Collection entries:
····················

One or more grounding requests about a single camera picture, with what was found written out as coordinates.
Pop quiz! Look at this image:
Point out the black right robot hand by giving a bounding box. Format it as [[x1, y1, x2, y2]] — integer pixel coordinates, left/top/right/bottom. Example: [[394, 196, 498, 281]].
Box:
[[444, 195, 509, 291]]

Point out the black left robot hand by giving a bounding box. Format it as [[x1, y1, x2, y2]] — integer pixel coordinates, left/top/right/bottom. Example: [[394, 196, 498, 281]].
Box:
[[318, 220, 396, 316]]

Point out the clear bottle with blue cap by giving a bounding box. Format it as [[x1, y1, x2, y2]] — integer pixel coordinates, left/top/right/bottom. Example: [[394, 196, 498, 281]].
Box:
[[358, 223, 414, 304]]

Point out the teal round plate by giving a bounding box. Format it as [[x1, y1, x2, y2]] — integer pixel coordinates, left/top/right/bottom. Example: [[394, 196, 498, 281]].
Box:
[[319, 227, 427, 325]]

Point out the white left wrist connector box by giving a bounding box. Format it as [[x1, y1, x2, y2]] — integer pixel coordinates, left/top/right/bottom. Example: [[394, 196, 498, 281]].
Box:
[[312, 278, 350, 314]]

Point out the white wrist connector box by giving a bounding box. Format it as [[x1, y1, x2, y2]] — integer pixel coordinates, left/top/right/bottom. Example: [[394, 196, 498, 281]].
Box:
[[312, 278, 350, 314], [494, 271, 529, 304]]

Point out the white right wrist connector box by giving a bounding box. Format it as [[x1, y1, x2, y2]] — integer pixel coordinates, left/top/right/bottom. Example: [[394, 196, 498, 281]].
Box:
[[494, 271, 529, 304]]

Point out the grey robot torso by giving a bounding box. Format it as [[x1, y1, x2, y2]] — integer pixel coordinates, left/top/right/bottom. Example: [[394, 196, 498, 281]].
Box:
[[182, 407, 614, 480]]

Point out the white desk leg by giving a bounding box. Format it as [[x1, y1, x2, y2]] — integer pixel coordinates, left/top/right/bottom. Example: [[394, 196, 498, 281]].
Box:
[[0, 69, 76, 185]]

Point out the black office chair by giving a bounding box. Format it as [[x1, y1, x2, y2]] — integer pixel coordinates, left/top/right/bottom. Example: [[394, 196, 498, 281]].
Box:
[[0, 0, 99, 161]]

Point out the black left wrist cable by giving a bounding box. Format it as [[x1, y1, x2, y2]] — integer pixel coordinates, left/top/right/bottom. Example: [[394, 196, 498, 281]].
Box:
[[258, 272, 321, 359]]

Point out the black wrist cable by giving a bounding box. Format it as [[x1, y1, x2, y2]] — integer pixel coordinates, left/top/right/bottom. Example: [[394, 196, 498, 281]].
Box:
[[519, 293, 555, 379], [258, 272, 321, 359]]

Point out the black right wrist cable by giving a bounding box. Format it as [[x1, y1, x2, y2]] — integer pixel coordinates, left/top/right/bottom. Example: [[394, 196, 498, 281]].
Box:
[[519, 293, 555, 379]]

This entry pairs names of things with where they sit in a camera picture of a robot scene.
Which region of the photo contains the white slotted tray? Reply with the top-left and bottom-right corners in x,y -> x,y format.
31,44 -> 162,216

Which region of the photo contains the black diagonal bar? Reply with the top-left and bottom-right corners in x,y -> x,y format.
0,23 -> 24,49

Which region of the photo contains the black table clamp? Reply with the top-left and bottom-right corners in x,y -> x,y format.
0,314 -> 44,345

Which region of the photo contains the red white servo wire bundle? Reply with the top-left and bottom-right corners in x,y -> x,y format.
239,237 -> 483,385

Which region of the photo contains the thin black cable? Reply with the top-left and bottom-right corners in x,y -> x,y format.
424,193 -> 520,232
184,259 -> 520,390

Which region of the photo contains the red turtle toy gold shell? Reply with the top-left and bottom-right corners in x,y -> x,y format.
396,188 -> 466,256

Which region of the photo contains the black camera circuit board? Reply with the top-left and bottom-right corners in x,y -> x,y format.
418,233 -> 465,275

····················

§ WORK TASK: A single figure is all that is needed: the number of lines above that contain the string "robot".

§ ANSWER AREA: 4